PROVIDED DATA –
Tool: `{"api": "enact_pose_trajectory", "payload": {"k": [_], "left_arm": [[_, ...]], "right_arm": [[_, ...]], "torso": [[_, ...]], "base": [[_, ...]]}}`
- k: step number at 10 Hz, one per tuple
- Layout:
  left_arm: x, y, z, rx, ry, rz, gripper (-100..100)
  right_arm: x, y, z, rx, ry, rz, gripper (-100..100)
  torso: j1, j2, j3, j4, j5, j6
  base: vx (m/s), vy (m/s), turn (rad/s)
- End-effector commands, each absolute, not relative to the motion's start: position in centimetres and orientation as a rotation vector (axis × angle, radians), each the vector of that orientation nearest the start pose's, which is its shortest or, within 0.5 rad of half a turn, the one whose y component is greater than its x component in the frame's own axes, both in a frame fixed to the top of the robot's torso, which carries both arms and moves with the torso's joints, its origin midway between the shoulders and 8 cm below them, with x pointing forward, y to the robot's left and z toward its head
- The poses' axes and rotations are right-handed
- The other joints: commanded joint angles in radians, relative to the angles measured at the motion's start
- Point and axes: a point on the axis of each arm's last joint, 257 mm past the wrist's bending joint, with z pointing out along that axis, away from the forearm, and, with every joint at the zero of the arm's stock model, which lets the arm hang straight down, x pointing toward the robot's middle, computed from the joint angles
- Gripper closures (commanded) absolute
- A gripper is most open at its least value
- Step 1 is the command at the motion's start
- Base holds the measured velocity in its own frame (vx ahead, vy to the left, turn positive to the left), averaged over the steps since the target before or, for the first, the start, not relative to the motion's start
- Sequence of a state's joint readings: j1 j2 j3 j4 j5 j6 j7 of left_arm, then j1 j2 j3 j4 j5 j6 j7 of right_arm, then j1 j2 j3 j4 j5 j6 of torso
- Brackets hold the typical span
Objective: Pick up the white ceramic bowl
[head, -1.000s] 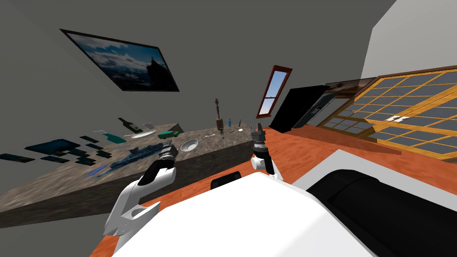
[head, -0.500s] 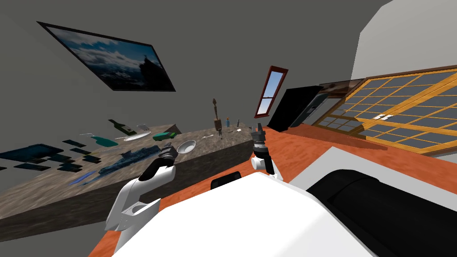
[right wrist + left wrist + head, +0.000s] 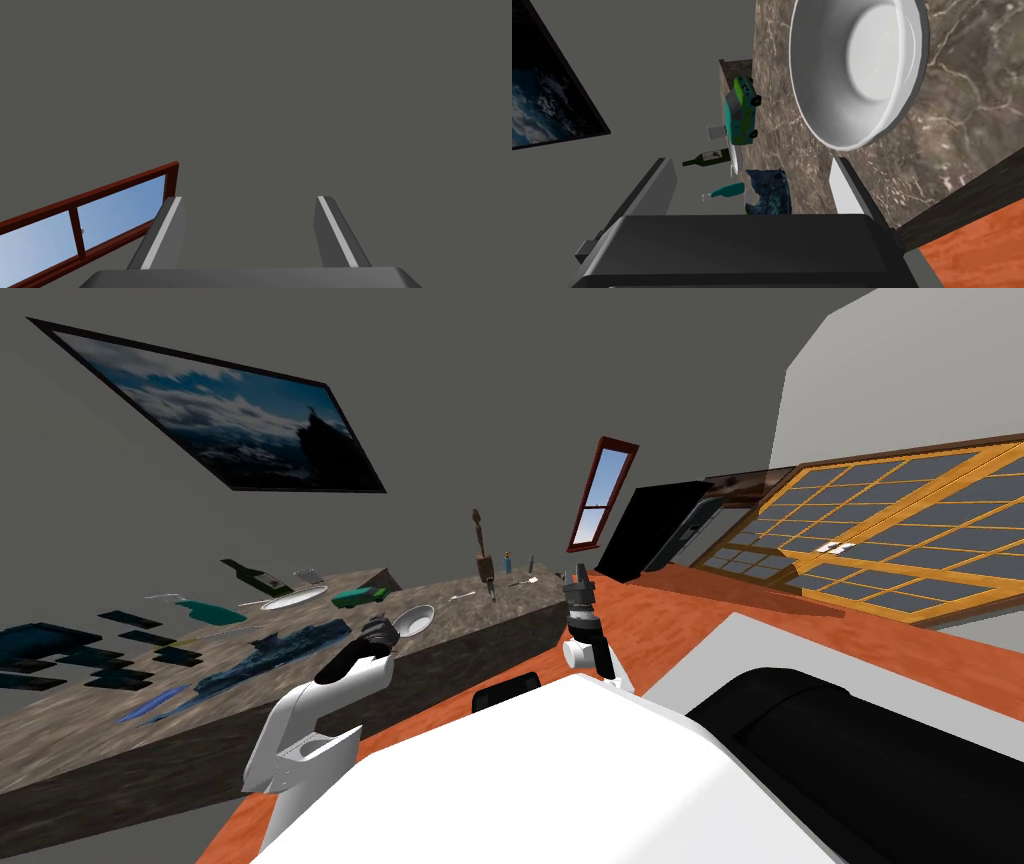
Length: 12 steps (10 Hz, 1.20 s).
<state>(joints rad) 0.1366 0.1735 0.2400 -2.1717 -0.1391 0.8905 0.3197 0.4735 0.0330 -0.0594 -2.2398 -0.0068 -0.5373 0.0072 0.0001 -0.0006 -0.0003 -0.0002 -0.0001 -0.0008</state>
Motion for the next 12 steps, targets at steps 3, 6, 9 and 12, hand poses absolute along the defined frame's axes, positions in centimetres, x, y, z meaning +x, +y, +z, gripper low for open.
{"api": "enact_pose_trajectory", "payload": {"k": [3, 6, 9, 12], "left_arm": [[43.8, 43.0, -19.9, -1.763, 1.077, -0.679, -100], [43.3, 43.2, -21.6, -1.849, 1.087, -0.64, -100], [42.6, 43.3, -22.9, -1.908, 1.099, -0.603, -100], [41.8, 43.4, -24.4, -1.987, 1.113, -0.555, -100]], "right_arm": [[34.3, -30.1, 2.3, 0.659, 0.562, 1.253, 0], [34.3, -30.1, 2.3, 0.659, 0.562, 1.253, 0], [34.3, -30.1, 2.3, 0.659, 0.562, 1.253, 0], [34.3, -30.1, 2.3, 0.659, 0.562, 1.253, 0]], "torso": [[0.0, 0.0, 0.0, 0.0, 0.0, 0.0], [0.001, 0.0, 0.0, 0.0, 0.0, 0.0], [0.001, 0.0, 0.0, 0.0, 0.0, 0.0], [0.001, 0.0, 0.0, 0.0, 0.0, 0.0]], "base": [[0.019, -0.002, -0.038], [0.022, 0.001, -0.043], [0.024, 0.002, -0.028], [0.026, 0.003, -0.037]]}}
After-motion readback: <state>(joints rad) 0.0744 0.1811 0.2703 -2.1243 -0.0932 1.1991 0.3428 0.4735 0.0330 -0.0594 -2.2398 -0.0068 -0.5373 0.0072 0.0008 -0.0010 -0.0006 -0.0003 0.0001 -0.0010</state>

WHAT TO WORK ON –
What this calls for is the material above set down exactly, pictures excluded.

EXERCISE RESULT –
Tool: `{"api": "enact_pose_trajectory", "payload": {"k": [_], "left_arm": [[_, ...]], "right_arm": [[_, ...]], "torso": [[_, ...]], "base": [[_, ...]]}}`
- k: step number at 10 Hz, one per tuple
- Layout:
  left_arm: x, y, z, rx, ry, rz, gripper (-100..100)
  right_arm: x, y, z, rx, ry, rz, gripper (-100..100)
  torso: j1, j2, j3, j4, j5, j6
  base: vx (m/s), vy (m/s), turn (rad/s)
- End-effector commands, each absolute, not relative to the motion's start: position in centimetres and orientation as a rotation vector (axis × angle, radians), each the vector of that orientation nearest the start pose's, which is its shortest or, within 0.5 rad of half a turn, the one whose y component is greater than its x component in the frame's own axes, both in a frame fixed to the top of the robot's torso, which carries both arms and moves with the torso's joints, its origin midway between the shoulders and 8 cm below them, with x pointing forward, y to the robot's left and z toward its head
- The poses' axes and rotations are right-handed
- The other joints: commanded joint angles in radians, relative to the angles measured at the motion's start
- Point and axes: a point on the axis of each arm's last joint, 257 mm past the wrist's bending joint, with z pointing out along that axis, away from the forearm, and, with every joint at the zero of the arm's stock model, which lets the arm hang straight down, x pointing toward the robot's middle, computed from the joint angles
- Gripper closures (commanded) absolute
- A gripper is most open at its least value
- Step 1 is the command at the motion's start
- Base holds the measured velocity in its own frame (vx ahead, vy to the left, turn positive to the left), averaged over the steps since the target before or, for the first, the start, not relative to the motion's start
- Sequence of a state's joint readings: j1 j2 j3 j4 j5 j6 j7 of left_arm, then j1 j2 j3 j4 j5 j6 j7 of right_arm, then j1 j2 j3 j4 j5 j6 of torso
- Brackets hold the typical span
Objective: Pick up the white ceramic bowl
[head, -1.000s] 
[head, -0.500s] 
[right wrist + left wrist + head, +0.000s] 
Length: 12 steps (10 Hz, 1.20 s).
<state>(joints rad) 0.1366 0.1735 0.2400 -2.1717 -0.1391 0.8905 0.3197 0.4735 0.0330 -0.0594 -2.2398 -0.0068 -0.5373 0.0072 0.0001 -0.0006 -0.0003 -0.0002 -0.0001 -0.0008</state>
Motion for the next 12 steps, targets at steps 3, 6, 9 and 12, hand poses absolute along the defined frame's axes, positions in centimetres, x, y, z meaning +x, +y, +z, gripper low for open.
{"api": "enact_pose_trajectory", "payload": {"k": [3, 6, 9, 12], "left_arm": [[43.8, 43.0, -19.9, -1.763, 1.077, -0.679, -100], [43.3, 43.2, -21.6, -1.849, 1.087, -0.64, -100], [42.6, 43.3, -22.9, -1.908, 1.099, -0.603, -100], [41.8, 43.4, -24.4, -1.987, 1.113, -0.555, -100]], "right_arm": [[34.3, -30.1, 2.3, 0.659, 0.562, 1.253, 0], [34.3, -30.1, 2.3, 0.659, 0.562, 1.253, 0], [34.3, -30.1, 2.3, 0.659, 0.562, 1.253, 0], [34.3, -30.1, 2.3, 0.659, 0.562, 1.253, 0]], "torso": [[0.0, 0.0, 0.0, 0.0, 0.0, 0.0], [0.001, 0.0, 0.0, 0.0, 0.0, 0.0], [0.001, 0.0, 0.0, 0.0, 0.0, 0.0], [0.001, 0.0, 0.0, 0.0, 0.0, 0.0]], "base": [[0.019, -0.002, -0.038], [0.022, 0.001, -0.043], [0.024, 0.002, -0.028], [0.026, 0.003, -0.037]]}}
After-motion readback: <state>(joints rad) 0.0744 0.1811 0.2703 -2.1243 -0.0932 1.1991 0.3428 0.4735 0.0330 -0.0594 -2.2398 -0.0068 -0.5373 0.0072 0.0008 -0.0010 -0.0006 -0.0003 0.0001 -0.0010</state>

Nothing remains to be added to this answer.